Reproduce each line of the material exactly, minus any picture.
%%
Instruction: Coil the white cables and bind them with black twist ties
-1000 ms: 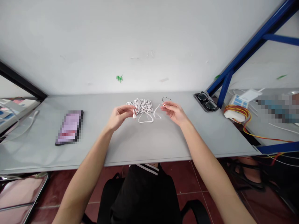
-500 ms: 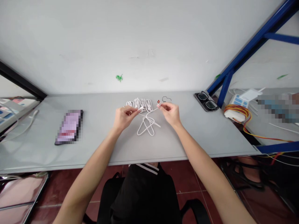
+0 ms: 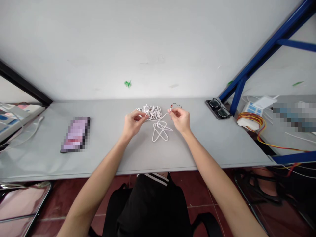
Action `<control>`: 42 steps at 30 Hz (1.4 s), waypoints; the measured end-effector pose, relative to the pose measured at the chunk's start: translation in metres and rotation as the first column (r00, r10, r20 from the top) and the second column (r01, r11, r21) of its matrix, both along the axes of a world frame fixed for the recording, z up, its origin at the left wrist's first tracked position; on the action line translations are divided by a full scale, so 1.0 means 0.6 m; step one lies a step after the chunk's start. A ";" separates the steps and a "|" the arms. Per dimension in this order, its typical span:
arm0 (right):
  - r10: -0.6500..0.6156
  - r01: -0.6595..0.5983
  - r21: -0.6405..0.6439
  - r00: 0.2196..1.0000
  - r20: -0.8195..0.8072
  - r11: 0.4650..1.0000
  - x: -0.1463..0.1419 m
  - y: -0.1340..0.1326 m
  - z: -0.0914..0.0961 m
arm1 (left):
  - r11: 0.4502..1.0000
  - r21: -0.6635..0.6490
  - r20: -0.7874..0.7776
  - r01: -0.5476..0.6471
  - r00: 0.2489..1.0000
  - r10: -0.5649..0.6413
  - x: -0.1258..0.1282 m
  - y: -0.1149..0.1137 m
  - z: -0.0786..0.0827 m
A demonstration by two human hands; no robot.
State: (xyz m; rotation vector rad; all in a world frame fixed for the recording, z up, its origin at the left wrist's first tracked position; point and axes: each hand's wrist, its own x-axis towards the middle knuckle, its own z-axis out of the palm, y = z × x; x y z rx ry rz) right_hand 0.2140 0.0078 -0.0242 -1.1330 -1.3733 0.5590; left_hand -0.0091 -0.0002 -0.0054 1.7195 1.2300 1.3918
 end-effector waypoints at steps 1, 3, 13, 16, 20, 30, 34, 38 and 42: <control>0.001 -0.001 0.002 1.000 0.003 1.000 -0.001 0.000 0.000 | 1.000 -0.003 0.003 -0.006 1.000 0.007 0.000 0.000 0.000; 0.009 -0.009 0.005 1.000 0.013 1.000 -0.002 -0.001 0.001 | 1.000 -0.027 0.007 -0.015 1.000 0.015 0.001 0.000 -0.001; 0.046 -0.045 -0.039 0.999 0.028 0.998 -0.005 -0.009 0.008 | 0.994 -0.106 0.087 -0.003 0.996 0.012 0.006 -0.004 -0.004; 0.059 -0.058 -0.036 0.998 0.018 0.998 -0.004 -0.008 0.005 | 0.994 -0.105 0.097 -0.006 0.995 0.016 0.007 -0.004 -0.006; 0.067 -0.067 -0.030 0.998 0.012 0.997 -0.003 -0.007 0.001 | 0.993 -0.115 0.078 -0.032 0.996 0.041 0.007 -0.005 -0.004; 0.050 -0.050 -0.025 0.999 0.001 0.998 -0.005 -0.008 0.001 | 0.984 -0.173 0.110 -0.051 0.991 0.070 0.006 -0.001 -0.009; 0.055 -0.055 -0.012 0.998 0.001 0.998 -0.006 -0.010 0.001 | 0.986 -0.165 0.154 -0.024 0.987 0.050 0.004 0.005 -0.020; 0.047 -0.047 -0.010 0.999 0.008 0.999 -0.005 -0.009 0.002 | 0.986 -0.162 0.164 -0.028 0.985 0.055 0.003 0.007 -0.023; 0.043 -0.043 -0.012 0.999 0.001 0.999 -0.003 -0.005 -0.001 | 0.984 -0.172 0.154 -0.050 0.985 0.077 0.006 0.003 -0.012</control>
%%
OUTPUT OF THE TASK:
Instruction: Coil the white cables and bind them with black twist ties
-1000 ms: 
-500 ms: 
+0 ms: 
Action `<control>`: 42 steps at 30 Hz (1.4 s), waypoints; the measured end-effector pose, relative to the pose measured at the chunk's start: translation in metres and rotation as the first column (r00, r10, r20 from the top) and the second column (r01, r11, r21) of its matrix, both along the axes of a world frame fixed for the recording, z up, its origin at the left wrist's first tracked position; on the action line translations are divided by a full scale, so 1.0 means 0.6 m; step one lies a step after the chunk's start. A ";" separates the steps and a "|" the arms. Per dimension in this order, its typical span:
arm0 (right):
  - r10: -0.6500..0.6156
  - r01: -0.6595..0.5983
  - r21: -0.6405..0.6439
  - r00: 0.2196..1.0000
  - r20: -0.8195..0.8072
  - r11: 0.4650..1.0000
  - x: -0.1463..0.1419 m
  - y: -0.1340..0.1326 m
  - z: -0.0914..0.0961 m
arm1 (left):
  - r11: 0.4502..1.0000
  - r21: -0.6635..0.6490
  - r20: -0.7874..0.7776
  - r01: -0.5476..0.6471
  - r00: 0.2489..1.0000
  - r10: -0.5649..0.6413
  - x: -0.1258..0.1282 m
  - y: -0.1149..0.1137 m
  - z: -0.0786..0.0827 m
A demonstration by two human hands; no robot.
State: (xyz m; rotation vector rad; all in a world frame fixed for the recording, z up, its origin at the left wrist's first tracked position; point and axes: each hand's wrist, its own x-axis towards the middle knuckle, its own z-axis out of the palm, y = z × x; x y z rx ry rz) right_hand 0.2140 0.0078 -0.0242 -1.1330 -1.3733 0.5590; left_hand -0.0091 -0.0002 -0.0054 1.7195 1.2300 1.3918
 end-effector waypoints at steps 1, 3, 13, 16, 20, 30, 34, 38 and 42: <control>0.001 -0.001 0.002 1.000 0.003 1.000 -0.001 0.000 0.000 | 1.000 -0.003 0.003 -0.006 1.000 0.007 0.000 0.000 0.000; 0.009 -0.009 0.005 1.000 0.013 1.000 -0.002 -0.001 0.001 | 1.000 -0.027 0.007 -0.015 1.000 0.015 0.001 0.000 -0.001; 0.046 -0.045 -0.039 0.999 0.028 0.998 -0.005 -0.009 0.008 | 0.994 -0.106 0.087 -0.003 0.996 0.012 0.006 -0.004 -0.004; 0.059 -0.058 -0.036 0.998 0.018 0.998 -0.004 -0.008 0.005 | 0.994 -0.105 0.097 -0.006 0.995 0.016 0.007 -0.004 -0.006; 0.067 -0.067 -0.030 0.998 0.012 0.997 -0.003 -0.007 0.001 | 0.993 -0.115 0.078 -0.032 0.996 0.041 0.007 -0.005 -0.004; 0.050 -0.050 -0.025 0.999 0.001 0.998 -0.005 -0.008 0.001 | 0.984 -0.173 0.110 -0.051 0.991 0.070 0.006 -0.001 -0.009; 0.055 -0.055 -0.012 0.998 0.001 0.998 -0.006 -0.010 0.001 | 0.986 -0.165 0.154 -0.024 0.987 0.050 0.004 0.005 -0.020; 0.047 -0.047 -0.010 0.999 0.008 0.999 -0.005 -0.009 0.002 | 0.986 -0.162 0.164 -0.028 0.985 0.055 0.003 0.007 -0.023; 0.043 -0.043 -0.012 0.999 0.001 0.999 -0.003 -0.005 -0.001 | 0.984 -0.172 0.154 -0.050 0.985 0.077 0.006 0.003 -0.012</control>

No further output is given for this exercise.